What this task involves: Copy each line of the entries that contains the word "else".

Task input:
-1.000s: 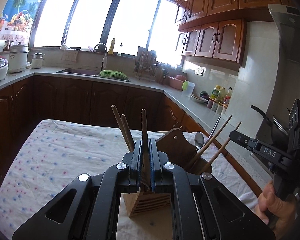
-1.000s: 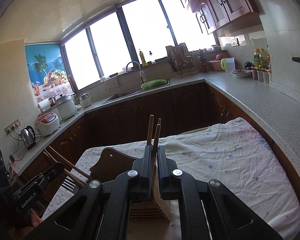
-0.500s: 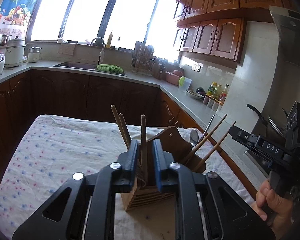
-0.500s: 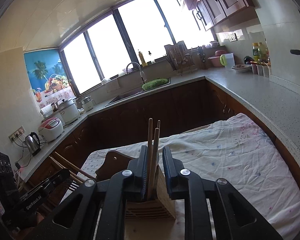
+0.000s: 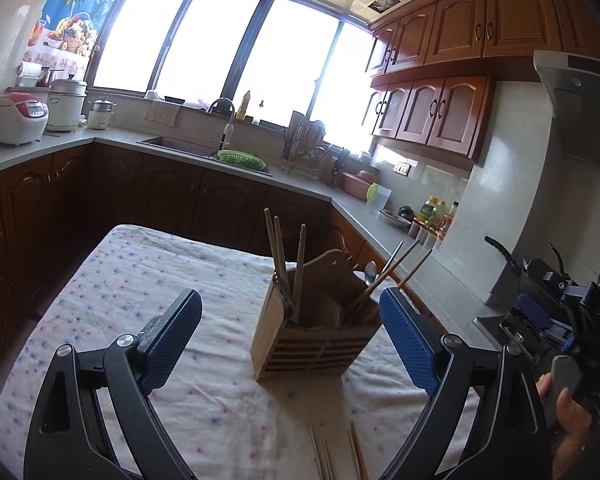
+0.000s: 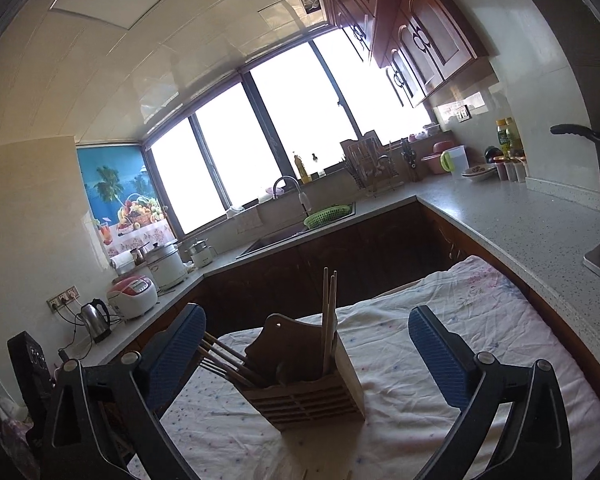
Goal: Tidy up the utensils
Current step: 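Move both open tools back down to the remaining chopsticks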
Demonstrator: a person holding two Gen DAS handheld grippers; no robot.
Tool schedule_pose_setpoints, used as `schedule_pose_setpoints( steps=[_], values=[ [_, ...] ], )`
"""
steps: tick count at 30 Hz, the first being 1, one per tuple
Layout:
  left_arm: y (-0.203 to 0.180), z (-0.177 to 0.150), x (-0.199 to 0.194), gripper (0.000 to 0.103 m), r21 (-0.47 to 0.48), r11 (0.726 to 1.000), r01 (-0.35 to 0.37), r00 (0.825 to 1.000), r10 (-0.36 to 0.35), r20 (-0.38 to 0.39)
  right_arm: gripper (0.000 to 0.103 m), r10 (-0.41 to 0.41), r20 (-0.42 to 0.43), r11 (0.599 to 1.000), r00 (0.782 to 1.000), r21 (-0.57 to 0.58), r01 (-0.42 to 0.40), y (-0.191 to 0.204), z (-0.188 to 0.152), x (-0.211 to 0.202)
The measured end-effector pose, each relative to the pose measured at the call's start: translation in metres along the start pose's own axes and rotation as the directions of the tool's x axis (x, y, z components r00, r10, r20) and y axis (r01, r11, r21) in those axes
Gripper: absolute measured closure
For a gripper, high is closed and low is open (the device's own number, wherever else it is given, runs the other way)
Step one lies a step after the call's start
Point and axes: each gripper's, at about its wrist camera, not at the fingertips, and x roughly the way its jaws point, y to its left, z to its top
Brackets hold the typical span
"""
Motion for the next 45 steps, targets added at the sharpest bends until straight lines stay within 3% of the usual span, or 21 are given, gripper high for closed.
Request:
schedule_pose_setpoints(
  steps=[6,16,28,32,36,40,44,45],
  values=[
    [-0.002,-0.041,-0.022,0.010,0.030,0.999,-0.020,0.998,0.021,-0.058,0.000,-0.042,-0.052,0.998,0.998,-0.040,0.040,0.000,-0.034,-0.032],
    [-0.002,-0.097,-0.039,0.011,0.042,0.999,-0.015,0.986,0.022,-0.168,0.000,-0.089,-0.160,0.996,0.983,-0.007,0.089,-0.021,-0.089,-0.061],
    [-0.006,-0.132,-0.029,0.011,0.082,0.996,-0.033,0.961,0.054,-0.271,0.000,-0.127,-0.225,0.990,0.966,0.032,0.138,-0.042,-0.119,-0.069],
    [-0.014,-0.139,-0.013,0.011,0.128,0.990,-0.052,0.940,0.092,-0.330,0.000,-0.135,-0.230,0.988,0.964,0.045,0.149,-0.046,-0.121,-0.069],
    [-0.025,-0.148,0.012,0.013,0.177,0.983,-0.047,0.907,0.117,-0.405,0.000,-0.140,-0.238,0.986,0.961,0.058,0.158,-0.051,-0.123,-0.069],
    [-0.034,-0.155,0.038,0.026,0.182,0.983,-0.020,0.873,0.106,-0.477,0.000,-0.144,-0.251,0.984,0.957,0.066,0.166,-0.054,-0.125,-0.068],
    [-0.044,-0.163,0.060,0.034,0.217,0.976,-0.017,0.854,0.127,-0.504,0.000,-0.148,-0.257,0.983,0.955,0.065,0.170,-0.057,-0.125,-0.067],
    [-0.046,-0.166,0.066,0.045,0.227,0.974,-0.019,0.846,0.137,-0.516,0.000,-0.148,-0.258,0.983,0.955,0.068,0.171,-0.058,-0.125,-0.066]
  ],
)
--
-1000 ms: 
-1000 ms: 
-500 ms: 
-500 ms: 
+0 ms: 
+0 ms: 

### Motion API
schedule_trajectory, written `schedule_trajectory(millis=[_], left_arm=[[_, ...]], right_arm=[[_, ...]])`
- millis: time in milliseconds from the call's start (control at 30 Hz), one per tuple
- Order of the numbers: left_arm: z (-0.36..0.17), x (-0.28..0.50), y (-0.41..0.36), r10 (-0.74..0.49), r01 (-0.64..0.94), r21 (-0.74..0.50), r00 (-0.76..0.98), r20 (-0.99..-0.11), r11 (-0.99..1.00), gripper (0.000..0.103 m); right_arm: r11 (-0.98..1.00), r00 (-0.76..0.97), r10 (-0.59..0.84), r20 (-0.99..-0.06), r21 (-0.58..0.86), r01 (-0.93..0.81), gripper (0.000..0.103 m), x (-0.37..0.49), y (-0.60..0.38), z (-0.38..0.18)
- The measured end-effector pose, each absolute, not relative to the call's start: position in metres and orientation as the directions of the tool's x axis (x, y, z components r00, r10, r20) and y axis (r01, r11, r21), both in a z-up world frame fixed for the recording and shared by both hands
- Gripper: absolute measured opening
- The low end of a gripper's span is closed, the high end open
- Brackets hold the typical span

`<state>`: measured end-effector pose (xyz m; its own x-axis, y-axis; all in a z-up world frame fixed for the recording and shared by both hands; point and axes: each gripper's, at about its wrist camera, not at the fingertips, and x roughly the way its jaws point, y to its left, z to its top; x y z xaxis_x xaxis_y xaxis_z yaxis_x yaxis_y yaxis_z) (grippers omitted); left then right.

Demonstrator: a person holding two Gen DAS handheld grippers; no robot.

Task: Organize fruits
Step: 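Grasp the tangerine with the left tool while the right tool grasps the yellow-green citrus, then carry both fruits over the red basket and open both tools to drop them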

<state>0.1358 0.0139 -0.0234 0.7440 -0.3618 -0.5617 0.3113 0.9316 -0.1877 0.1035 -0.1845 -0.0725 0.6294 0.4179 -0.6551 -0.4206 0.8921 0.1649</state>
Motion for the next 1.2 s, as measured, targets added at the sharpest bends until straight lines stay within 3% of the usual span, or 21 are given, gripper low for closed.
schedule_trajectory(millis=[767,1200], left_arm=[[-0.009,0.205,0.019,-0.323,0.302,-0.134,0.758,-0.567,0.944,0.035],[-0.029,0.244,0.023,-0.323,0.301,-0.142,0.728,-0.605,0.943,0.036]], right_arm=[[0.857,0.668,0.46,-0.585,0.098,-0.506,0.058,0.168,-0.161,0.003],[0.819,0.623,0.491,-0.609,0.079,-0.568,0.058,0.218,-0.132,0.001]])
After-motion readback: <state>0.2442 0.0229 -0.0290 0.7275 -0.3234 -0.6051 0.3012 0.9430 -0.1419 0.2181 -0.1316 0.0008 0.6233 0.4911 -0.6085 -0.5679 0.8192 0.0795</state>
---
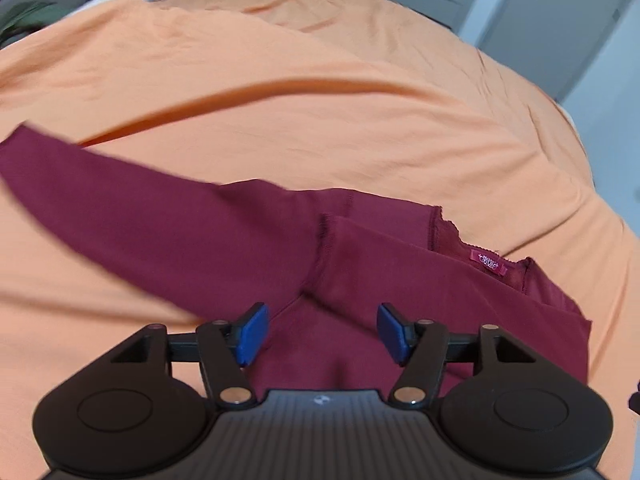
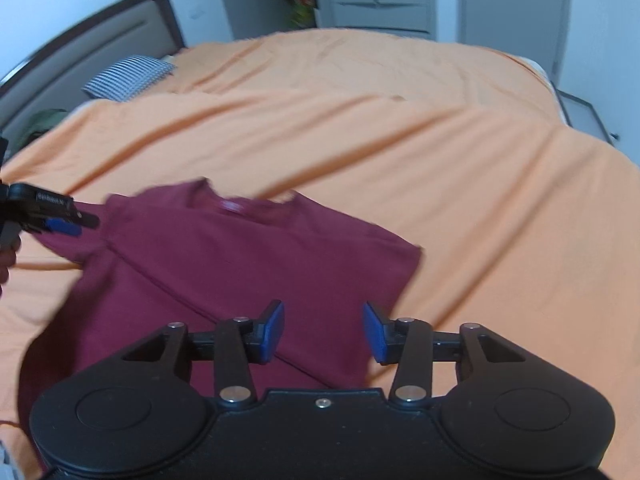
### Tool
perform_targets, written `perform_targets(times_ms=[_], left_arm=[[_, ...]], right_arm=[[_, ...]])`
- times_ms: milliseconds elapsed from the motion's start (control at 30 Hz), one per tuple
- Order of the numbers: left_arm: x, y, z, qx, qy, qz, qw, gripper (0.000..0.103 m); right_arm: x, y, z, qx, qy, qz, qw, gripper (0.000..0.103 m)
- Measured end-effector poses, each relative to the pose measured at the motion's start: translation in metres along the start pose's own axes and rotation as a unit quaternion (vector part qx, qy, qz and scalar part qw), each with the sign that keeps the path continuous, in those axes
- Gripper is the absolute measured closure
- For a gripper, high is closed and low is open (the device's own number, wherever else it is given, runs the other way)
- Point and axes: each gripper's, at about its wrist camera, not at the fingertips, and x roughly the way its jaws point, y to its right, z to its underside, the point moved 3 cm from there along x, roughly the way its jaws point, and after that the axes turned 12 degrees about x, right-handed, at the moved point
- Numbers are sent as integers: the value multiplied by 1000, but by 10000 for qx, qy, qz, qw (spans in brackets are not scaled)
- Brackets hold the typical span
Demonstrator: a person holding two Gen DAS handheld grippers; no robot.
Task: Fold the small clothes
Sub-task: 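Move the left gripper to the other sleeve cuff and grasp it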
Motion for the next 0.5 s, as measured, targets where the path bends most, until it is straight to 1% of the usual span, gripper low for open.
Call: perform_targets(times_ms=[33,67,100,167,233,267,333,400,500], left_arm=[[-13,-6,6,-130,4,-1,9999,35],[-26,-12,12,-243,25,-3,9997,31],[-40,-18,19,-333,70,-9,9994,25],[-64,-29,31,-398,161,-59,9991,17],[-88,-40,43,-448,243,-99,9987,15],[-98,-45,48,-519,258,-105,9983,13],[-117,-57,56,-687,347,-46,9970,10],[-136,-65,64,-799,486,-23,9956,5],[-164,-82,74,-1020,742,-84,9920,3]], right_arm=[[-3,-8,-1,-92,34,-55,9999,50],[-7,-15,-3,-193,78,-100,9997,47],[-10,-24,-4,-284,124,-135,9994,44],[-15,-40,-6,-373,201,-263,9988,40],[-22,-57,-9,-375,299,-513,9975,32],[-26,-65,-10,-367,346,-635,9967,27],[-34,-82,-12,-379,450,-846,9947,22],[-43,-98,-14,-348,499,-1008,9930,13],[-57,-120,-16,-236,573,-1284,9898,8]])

Task answer:
For a gripper, high is closed and low is open (the device's own number, wherever else it is given, runs the other way)
- For a gripper, high is closed and low is open (the device's own number, wherever else it is given, runs the other way)

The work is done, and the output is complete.